:: Instructions to follow ::
Could you retype the whole listing, word for word?

___ Information provided ___

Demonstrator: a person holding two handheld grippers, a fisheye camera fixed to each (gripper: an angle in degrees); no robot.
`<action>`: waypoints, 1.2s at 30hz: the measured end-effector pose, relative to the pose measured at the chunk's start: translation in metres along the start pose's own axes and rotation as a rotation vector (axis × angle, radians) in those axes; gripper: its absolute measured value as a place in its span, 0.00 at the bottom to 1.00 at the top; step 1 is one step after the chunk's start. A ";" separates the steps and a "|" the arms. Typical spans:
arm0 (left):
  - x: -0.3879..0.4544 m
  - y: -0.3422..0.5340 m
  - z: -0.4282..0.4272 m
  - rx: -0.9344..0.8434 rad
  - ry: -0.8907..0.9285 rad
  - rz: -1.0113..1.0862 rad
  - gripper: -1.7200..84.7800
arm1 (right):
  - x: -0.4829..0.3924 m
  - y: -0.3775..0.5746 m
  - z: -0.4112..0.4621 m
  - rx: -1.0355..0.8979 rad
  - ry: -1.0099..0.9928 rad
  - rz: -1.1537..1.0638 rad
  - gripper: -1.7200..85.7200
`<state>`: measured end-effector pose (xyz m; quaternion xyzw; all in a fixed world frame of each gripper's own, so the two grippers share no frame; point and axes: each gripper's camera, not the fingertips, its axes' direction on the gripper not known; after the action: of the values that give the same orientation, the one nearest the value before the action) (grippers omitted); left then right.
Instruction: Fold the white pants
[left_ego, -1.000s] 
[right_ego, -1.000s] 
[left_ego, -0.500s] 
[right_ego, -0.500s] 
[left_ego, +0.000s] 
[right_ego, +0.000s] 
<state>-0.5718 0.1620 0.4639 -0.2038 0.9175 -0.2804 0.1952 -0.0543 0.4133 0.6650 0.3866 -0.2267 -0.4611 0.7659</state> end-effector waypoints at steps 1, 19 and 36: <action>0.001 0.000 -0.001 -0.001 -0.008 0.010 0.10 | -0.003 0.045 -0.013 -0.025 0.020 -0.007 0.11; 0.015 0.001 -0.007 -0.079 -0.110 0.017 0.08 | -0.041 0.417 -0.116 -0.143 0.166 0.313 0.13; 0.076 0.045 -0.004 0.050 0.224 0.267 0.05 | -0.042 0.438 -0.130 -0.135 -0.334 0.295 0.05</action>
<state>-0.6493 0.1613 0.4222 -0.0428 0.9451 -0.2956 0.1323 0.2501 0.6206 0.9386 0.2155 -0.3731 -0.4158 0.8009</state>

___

:: Problem solution ::
Demonstrator: a person holding two handheld grippers, a fisheye camera fixed to each (gripper: an angle in degrees); no robot.
`<action>`: waypoints, 1.2s at 30hz: the measured end-effector pose, relative to the pose measured at the chunk's start: translation in metres along the start pose's own axes and rotation as a rotation vector (axis × angle, radians) in those axes; gripper: its absolute measured value as a place in its span, 0.00 at the bottom to 1.00 at the top; step 1 is one step after the chunk's start. A ";" separates the steps and a "|" the arms. Typical spans:
arm0 (left):
  - x: -0.3879..0.4544 m
  - y: -0.3422..0.5340 m
  - z: -0.4282..0.4272 m
  - rx: -0.9344..0.8434 rad
  - ry: -0.8907..0.9285 rad
  - rz: -1.0113..1.0862 rad
  - gripper: -1.7200..84.7800
arm1 (right):
  - x: -0.4829..0.3924 m
  - y: -0.3775..0.5746 m
  - z: -0.4112..0.4621 m
  - rx: -1.0355..0.8979 rad
  - ry: -1.0099..0.9928 rad
  - rz: -1.1537..1.0638 rad
  - gripper: -1.7200..85.7200
`<state>`: measured end-effector pose (xyz m; quaternion xyzw; all in a fixed world frame of each gripper's own, so the two grippers share no frame; point and axes: each gripper's camera, not the fingertips, its axes' direction on the gripper not known; after the action: of the values that give the same orientation, the one nearest the value before the action) (grippers omitted); left then right.
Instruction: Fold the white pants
[left_ego, -1.000s] 
[right_ego, -1.000s] 
[left_ego, -0.500s] 
[right_ego, -0.500s] 
[left_ego, +0.000s] 
[right_ego, +0.000s] 
<state>-0.5718 0.1620 0.4639 -0.2038 0.9175 -0.2804 0.1952 -0.0543 0.4133 0.6650 0.3866 -0.2267 -0.4611 0.7659</state> end-effector waypoints at steps 1, 19 and 36: <action>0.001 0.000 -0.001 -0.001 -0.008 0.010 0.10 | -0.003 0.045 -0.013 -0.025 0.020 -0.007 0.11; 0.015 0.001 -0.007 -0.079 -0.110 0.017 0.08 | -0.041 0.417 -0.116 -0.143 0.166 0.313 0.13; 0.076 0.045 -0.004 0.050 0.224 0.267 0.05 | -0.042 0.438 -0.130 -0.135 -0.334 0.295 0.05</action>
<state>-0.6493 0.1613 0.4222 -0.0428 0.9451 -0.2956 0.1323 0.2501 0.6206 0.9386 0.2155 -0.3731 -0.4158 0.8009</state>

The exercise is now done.